Feeling like you’ve never fulfilled your potential can be an incredibly hard place to be. There’s the knowledge that you are focused, you work hard and are committed to understanding yourself but the success you believe you are capable of remains elusive. It doesn’t seem to matter how hard you try, the results you want always seem out of reach.
What this actually feels like
It’s quite common for this feeling to have been around for some time. Perhaps it started in your school days when you didn’t achieve the grades you wanted. Or when you set out on your career and had to battle for your first job.
It can feel like you have a goal and ambition, but there’s a missing piece of the jigsaw puzzle you can never put your hand on however much you search for it. If you can relate to this, I’m guessing you know people who have plum opportunities simply fall into their laps. Those family members, friends or associates for whom life seems kind of effortless and you can’t help but feel envious of.
The continual search and quest for your potential can be a lonely place to be. Whilst others around you change jobs, have families or create their dreams, you may still be questioning what you’ve missed out on and how much further you have to go. This pushes someone beyond sheer frustration. It can feel like you are helpless even when you are busy looking for answers and keeping up your efforts to move forward.
Why your North Star is hard to find
Despite your best endeavours, your North Star can be hard to find. I’ve seen how clients have spent years working hard both personally and professionally to crack the code.
This search might have taken you into new roles, new places, through coaching, therapy, endless Ted talks, reading and personal development. Whilst you’re seemingly doing everything right, you still don’t feel like you’re going to arrive at your destination any time soon.
But what might be the case is that this approach is actually disconnecting you from your intuition and in fact, from figuring out what you actually want in life. So many of these kinds of tactics are rooted in getting answers from an external source. Using that speaker’s journey as inspiration for your roadmap. Comparing your success to someone who has had a completely different background to your own. The issue is that whilst you are focused on others and not yourself, you keep outsourcing your identity.
The striving trap
The word that comes to mind when I think of this journey is striving.
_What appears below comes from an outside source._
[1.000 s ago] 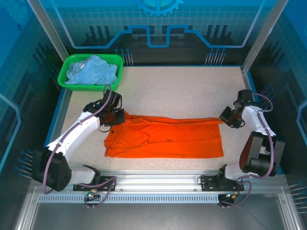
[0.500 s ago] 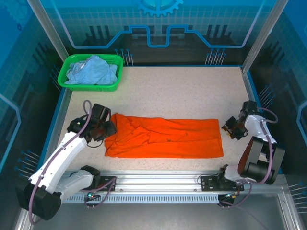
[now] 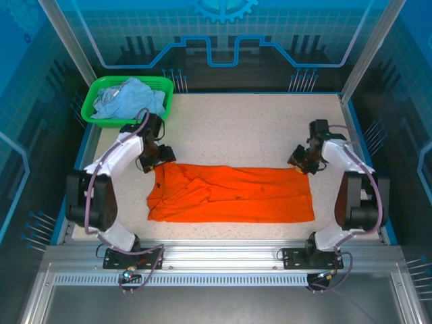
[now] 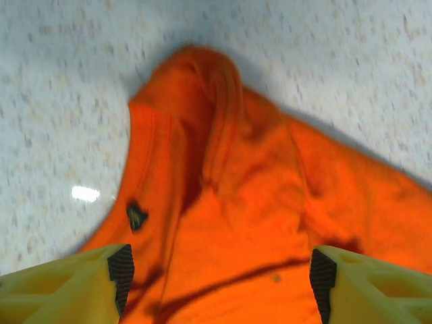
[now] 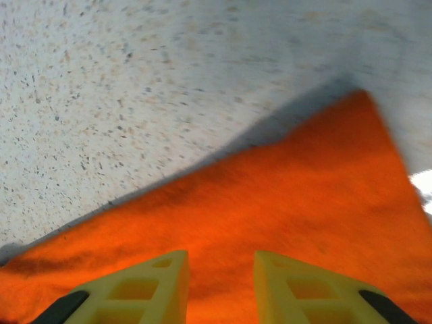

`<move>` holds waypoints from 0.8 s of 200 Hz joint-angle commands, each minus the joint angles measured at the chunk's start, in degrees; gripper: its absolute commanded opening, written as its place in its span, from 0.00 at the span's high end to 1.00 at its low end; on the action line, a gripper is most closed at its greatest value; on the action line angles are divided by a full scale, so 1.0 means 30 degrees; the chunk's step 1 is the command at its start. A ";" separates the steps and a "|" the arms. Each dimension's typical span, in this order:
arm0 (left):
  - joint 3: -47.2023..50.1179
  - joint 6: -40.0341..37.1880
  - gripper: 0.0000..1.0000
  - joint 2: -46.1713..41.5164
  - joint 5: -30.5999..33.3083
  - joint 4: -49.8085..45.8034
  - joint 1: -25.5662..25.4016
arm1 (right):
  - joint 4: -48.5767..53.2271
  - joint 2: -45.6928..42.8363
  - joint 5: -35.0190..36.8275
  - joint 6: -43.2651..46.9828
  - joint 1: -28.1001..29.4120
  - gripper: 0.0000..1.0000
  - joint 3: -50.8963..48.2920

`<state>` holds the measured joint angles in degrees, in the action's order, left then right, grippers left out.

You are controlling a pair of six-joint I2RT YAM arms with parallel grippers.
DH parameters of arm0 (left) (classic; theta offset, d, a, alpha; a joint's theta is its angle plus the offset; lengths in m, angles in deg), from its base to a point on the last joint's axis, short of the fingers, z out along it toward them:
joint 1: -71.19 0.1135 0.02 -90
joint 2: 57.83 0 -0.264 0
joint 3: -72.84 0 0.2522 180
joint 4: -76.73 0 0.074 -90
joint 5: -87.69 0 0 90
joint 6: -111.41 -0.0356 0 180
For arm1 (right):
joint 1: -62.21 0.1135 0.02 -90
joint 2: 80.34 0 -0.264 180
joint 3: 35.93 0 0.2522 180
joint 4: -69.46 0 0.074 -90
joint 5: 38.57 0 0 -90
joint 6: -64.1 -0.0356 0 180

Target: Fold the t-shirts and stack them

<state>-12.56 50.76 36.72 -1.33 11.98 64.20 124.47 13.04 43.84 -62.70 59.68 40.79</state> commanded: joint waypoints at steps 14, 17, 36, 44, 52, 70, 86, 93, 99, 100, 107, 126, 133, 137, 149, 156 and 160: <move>-0.1674 -0.1581 0.32 0.2138 -0.1609 0.0168 0.1611 | -0.0155 0.2091 -0.0026 0.0105 0.0344 0.68 0.1152; -0.1724 -0.1578 0.34 0.2220 -0.1931 0.0334 0.1703 | -0.0245 0.2208 -0.0091 0.0107 0.0351 0.67 0.1183; -0.2009 -0.1032 0.42 0.2694 -0.3890 0.1525 0.1888 | -0.0341 0.3215 -0.0520 0.0191 0.0344 0.67 0.1568; -0.2139 -0.0798 0.43 0.2981 -0.4691 0.1836 0.1888 | -0.0308 0.3539 -0.0530 0.0223 0.0343 0.67 0.1680; -0.2291 -0.0678 0.44 0.3358 -0.5246 0.1988 0.1860 | -0.0347 0.3795 -0.0516 0.0250 0.0345 0.67 0.1744; -0.2360 -0.0636 0.46 0.3896 -0.5223 0.2008 0.1859 | -0.0363 0.4163 -0.0381 0.0283 0.0287 0.67 0.1945; -0.2247 -0.0714 0.50 0.4215 -0.4998 0.2133 0.1870 | -0.0428 0.4433 -0.0354 0.0283 0.0118 0.67 0.1982; -0.2254 -0.0743 0.52 0.4355 -0.5052 0.2140 0.1888 | -0.0391 0.4588 -0.0383 0.0239 0.0021 0.67 0.2011; -0.2258 -0.0754 0.52 0.4447 -0.5056 0.2137 0.1867 | -0.0365 0.4729 -0.0466 0.0224 -0.0042 0.67 0.2041; -0.2256 -0.0756 0.52 0.4455 -0.5063 0.2138 0.1863 | -0.0364 0.4745 -0.0461 0.0224 -0.0040 0.67 0.2041; -0.2252 -0.0780 0.52 0.4463 -0.4924 0.2098 0.1865 | -0.0341 0.4895 -0.0514 0.0223 -0.0164 0.68 0.2067; -0.2206 -0.0976 0.52 0.4506 -0.4643 0.2155 0.1872 | -0.0448 0.5093 -0.0621 0.0163 -0.0321 0.68 0.1957; -0.2183 -0.1025 0.53 0.4561 -0.4689 0.2176 0.1871 | -0.0536 0.5135 -0.0672 0.0135 -0.0373 0.68 0.1925; -0.2184 -0.1076 0.54 0.4608 -0.4737 0.2197 0.1860 | -0.0567 0.5185 -0.0715 0.0107 -0.0399 0.68 0.1896; -0.2251 -0.1169 0.54 0.4753 -0.4734 0.1937 0.1875 | -0.0568 0.5364 -0.0835 0.0028 -0.0527 0.68 0.1909; -0.2360 -0.1304 0.49 0.4733 -0.4465 0.1638 0.1860 | -0.0568 0.5332 -0.0837 -0.0035 -0.0590 0.68 0.1894; -0.2371 -0.1407 0.45 0.4637 -0.4227 0.1528 0.1859 | -0.0594 0.5278 -0.0821 -0.0067 -0.0610 0.68 0.1869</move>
<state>-18.46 48.22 50.14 -14.25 18.32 69.80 122.75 27.16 41.89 -62.37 59.01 45.79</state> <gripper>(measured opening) 0.473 0.323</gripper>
Striving conveys the reality of what it’s like to keep pushing on, driving yourself forwards. But I think that striving can also become isolating because often it means going alone. As you travel further along your search for fulfilment, the chances are you are becoming more alone in this journey. This is usually because feelings of shame and embarrassment about the fact you haven’t achieved success show up.
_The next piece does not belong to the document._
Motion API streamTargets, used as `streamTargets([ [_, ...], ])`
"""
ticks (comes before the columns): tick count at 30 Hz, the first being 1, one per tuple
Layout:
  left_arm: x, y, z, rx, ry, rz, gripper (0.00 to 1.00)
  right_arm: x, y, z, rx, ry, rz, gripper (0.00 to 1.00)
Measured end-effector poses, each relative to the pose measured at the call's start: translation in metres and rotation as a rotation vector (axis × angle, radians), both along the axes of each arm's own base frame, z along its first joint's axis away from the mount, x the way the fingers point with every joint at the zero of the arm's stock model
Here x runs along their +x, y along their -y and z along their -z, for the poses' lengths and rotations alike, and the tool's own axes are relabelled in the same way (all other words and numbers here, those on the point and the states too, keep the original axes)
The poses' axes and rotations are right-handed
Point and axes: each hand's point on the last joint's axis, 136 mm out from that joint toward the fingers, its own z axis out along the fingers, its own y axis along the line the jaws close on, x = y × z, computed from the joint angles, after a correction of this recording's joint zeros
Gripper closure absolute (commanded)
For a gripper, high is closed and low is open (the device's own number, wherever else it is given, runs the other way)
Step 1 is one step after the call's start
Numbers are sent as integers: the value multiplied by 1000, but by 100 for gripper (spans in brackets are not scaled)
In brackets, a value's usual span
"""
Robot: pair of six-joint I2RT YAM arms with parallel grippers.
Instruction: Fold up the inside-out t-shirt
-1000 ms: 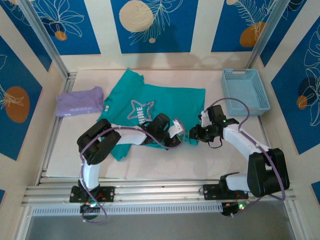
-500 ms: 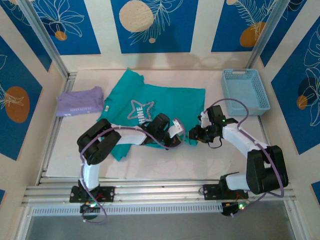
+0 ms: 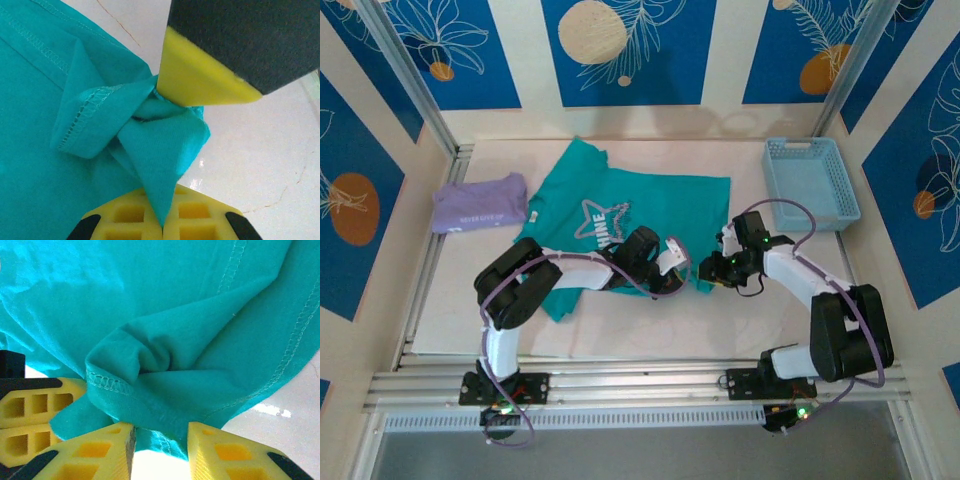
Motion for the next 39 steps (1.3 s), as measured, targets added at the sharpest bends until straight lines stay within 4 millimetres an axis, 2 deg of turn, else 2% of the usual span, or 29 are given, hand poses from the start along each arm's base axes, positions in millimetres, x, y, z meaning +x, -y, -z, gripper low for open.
streamTargets([
  [4,0,0,0,0,-7,-4,100,-1,-3,4,21,-22,-7,66],
  [6,0,0,1,1,-10,-6,100,-3,-6,4,46,-25,-11,70],
  [12,0,-1,1,1,-13,-9,100,-4,-8,3,131,-37,14,90],
  [16,-1,-1,1,2,-14,-9,100,-4,-3,-2,148,-19,44,98],
  [20,-1,-1,1,2,-14,-9,100,-2,7,-18,168,49,92,100],
  [24,0,-1,2,5,-13,-11,100,2,18,-43,228,129,148,100],
  [29,-2,6,5,16,6,4,100,2,18,-68,312,184,179,100],
  [32,-5,12,7,20,11,14,87,2,19,-69,313,184,186,100],
  [35,-7,13,7,17,0,9,62,4,26,-64,289,180,215,100],
  [37,-7,12,5,11,-11,-5,55,7,33,-59,256,180,243,100],
  [39,-8,2,0,11,-33,-36,50,10,41,-52,209,178,272,100],
])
And it’s easy to become blind to the reasons why you are not achieving your quest. Because striving in isolation can feed your inner critic, keep you repeating a cycle of self-criticism and judgement about your capabilities. It creates a sense of a stylus being stuck in the same groove on a record. And however much you keep trying to change the track, it always ends up back in that groove again.
The reframe
The lesson is actually that the pressure you put on yourself is a key part of the problem. Because all that criticism and judgement usually run counter to the ease and relief I bet you hope to find in fulfilling your potential. The energy is too contrasting. It actually causes inertia rather than movement.
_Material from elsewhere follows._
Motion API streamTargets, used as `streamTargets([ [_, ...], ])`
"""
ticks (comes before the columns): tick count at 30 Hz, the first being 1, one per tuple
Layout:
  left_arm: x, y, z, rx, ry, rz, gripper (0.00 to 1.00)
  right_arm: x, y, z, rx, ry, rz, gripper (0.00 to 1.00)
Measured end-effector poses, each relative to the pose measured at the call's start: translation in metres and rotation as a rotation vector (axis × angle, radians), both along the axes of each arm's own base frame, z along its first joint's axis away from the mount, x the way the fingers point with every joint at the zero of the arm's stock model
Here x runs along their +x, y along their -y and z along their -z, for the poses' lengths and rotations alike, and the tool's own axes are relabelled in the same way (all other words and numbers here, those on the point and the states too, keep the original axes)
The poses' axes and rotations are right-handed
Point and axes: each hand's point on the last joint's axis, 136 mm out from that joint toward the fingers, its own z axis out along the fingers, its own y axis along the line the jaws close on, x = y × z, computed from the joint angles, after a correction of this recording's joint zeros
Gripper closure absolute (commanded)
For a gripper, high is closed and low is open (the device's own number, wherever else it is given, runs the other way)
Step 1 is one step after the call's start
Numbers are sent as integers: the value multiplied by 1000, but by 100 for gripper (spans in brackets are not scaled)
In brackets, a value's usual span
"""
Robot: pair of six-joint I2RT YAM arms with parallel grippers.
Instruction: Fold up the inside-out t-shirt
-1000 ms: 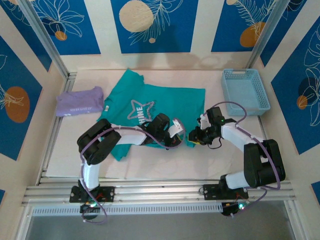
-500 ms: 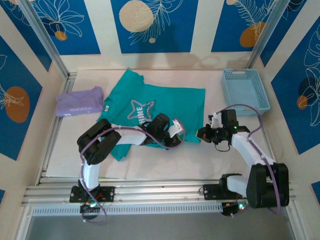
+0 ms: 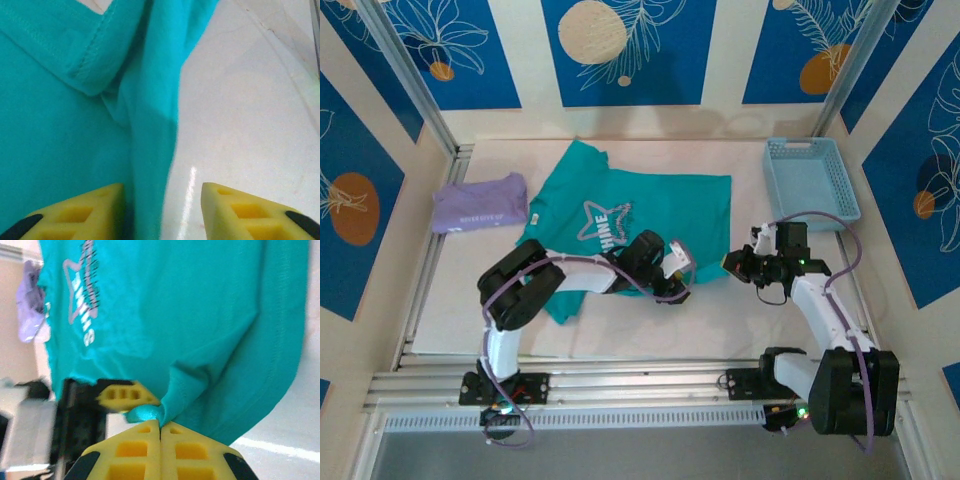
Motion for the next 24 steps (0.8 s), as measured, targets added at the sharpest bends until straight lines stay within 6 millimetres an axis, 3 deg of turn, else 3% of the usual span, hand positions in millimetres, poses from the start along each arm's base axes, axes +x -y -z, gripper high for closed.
streamTargets([
  [4,3,-44,-24,7,-56,-180,48,6,11,8,-58,-9,44,100],
  [9,16,-149,-51,85,-92,-629,48,10,17,11,-107,3,63,100],
  [14,-17,-245,-32,192,-164,-947,49,10,17,9,-125,24,52,100],
  [17,-24,-300,-20,212,-216,-1148,51,12,15,8,-126,38,45,100],
  [20,-27,-332,-10,218,-270,-1280,52,13,13,6,-121,51,32,100],
  [24,-32,-339,12,281,-357,-1307,52,15,10,5,-115,62,19,100],
])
Being able to recognise this can be helpful in itself. Simply, understanding that the patterns and the cycle of repetition are happening can create a beneficial shift. It can let some light shine on what’s been holding you back and the possibility of a more beneficial way forward.
Your striving has brought you here and it speaks to how deeply you care about your own life and your capacity for backing yourself. But the way forward might ask something different of you. Less pressure, more curiosity. Less pushing alone, more being open to letting others see what’s been going on underneath and creating the ease that might invite more serendipity.